[Saved entries]
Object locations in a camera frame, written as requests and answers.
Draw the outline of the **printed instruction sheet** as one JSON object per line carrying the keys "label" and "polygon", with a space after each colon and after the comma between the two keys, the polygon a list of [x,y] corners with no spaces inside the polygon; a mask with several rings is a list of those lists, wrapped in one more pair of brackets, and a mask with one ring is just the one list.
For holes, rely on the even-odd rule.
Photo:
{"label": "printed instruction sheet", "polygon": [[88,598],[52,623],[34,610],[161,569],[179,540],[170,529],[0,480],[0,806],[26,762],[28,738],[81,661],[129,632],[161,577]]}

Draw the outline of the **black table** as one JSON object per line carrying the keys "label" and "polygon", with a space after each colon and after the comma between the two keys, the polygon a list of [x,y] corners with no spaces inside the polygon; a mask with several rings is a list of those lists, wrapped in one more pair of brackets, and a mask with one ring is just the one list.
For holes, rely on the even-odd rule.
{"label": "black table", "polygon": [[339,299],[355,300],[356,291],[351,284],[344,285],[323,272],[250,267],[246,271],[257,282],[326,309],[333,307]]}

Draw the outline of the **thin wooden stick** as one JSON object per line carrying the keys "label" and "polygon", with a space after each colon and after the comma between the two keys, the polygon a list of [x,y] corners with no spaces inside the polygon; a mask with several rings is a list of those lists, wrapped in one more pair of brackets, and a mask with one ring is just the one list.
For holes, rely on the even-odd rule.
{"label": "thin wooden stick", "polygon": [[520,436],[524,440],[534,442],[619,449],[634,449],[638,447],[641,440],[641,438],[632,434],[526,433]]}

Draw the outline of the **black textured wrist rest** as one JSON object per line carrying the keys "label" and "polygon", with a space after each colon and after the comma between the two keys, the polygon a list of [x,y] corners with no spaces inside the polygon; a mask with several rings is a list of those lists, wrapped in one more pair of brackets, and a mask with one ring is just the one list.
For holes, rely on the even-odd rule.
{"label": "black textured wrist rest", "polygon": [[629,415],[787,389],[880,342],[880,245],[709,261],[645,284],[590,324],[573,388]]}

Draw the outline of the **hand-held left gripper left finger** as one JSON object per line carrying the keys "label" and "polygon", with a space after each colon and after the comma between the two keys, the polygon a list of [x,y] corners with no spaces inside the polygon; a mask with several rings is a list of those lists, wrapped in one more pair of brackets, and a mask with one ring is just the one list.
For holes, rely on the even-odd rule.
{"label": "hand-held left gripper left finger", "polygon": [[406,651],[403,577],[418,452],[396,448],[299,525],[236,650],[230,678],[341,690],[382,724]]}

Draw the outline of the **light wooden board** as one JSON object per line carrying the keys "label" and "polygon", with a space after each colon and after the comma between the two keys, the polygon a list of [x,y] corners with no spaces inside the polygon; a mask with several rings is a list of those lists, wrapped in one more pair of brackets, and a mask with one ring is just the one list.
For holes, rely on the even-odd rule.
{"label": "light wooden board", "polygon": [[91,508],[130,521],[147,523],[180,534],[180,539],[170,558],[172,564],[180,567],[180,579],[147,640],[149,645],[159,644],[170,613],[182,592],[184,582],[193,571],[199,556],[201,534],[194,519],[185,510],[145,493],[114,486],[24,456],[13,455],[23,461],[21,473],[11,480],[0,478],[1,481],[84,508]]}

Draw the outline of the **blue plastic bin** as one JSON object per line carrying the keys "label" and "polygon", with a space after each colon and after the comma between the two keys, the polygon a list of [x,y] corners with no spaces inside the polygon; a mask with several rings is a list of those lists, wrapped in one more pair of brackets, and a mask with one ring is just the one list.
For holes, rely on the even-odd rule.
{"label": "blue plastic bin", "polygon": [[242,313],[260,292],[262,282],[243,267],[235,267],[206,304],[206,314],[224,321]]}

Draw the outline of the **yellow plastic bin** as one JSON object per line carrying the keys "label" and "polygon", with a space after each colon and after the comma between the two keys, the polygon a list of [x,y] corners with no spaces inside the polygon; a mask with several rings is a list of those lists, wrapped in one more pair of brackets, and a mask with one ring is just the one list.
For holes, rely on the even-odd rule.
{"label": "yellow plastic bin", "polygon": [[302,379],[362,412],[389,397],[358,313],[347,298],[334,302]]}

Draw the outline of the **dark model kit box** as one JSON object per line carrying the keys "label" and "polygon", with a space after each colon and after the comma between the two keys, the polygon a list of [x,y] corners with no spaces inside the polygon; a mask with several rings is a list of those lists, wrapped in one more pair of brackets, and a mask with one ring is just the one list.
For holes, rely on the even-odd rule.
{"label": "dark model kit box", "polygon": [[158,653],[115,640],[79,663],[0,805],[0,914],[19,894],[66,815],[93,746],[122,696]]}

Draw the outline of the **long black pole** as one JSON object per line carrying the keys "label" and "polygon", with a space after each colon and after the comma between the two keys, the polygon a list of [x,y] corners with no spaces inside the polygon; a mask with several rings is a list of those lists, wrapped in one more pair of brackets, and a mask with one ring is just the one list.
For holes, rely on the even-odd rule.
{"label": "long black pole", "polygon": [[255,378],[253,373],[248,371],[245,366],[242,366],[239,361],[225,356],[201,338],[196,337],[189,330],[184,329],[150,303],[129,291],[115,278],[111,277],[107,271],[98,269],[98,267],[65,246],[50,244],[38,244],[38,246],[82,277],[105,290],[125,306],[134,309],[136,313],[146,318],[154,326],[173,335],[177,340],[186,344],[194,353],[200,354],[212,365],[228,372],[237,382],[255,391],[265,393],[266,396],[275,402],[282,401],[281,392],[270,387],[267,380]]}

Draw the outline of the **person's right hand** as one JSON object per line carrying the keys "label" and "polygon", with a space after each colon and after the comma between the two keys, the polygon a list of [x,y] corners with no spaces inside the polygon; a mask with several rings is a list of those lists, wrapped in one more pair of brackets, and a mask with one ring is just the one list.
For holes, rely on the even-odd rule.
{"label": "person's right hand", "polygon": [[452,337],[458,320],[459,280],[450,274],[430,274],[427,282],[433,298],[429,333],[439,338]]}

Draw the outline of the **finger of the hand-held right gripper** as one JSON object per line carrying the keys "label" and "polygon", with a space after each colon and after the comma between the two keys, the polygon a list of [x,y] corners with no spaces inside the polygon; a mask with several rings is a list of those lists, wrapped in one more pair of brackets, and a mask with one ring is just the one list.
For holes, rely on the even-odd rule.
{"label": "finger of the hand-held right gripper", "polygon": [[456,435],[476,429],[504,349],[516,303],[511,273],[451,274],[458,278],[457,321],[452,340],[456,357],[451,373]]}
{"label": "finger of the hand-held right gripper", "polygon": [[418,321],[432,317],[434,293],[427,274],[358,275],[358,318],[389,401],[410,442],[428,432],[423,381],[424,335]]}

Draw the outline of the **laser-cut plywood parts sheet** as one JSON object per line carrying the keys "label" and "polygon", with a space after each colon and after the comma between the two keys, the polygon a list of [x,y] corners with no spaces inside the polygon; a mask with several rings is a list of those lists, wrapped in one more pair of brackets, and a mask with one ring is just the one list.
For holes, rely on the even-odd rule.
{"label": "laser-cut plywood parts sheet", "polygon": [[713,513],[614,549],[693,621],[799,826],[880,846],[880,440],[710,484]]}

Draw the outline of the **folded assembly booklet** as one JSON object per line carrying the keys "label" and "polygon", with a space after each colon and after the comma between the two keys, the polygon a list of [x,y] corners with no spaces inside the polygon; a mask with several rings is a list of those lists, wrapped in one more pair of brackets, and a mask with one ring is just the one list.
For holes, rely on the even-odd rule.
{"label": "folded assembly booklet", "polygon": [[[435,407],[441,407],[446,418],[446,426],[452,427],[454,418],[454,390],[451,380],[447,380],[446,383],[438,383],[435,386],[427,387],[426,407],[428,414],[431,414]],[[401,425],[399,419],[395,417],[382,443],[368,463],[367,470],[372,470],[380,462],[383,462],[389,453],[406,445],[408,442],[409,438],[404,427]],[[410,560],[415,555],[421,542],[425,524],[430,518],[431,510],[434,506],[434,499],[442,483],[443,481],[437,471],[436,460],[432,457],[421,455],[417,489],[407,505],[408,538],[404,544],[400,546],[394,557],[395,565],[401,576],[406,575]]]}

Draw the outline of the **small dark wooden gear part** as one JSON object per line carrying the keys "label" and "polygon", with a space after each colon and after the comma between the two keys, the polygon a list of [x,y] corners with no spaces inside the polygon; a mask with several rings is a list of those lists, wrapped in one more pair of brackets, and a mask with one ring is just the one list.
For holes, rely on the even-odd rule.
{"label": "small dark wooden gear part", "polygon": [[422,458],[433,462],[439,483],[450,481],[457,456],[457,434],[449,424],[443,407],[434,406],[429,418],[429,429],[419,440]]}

What you need to do:
Could you write out exactly the lines above, starting at the first one and ending with the line that has "Draw the outline of the **black textured"?

Result:
Object locations in a camera frame, written as requests and answers.
Draw the outline of the **printed instruction sheet** as one JSON object per line carrying the keys "label" and "polygon", with a space after each colon and after the comma between the two keys, the polygon a list of [x,y] corners with no spaces inside the polygon; a mask with several rings is a list of those lists, wrapped in one more pair of brackets, and a mask with one ring is just the one list.
For holes, rely on the even-odd rule.
Photo:
{"label": "printed instruction sheet", "polygon": [[88,598],[52,623],[34,610],[161,569],[179,540],[170,529],[0,480],[0,806],[26,762],[28,738],[81,661],[129,632],[161,577]]}

Draw the outline of the **black table** as one JSON object per line carrying the keys "label" and "polygon", with a space after each colon and after the comma between the two keys, the polygon a list of [x,y] corners with no spaces inside the polygon; a mask with several rings is a list of those lists, wrapped in one more pair of brackets, and a mask with one ring is just the one list.
For holes, rely on the even-odd rule.
{"label": "black table", "polygon": [[339,299],[355,300],[356,291],[351,284],[344,285],[323,272],[250,267],[246,271],[257,282],[326,309],[333,307]]}

Draw the outline of the **thin wooden stick** as one JSON object per line carrying the keys "label" and "polygon", with a space after each colon and after the comma between the two keys, the polygon a list of [x,y] corners with no spaces inside the polygon; a mask with several rings is a list of those lists, wrapped in one more pair of brackets, and a mask with one ring is just the one list.
For holes, rely on the even-odd rule.
{"label": "thin wooden stick", "polygon": [[520,436],[524,440],[534,442],[619,449],[634,449],[638,447],[641,440],[641,438],[632,434],[526,433]]}

Draw the outline of the **black textured wrist rest** as one JSON object per line carrying the keys "label" and "polygon", with a space after each colon and after the comma between the two keys, the polygon a list of [x,y] corners with no spaces inside the polygon; a mask with several rings is a list of those lists, wrapped in one more pair of brackets, and a mask with one ring is just the one list.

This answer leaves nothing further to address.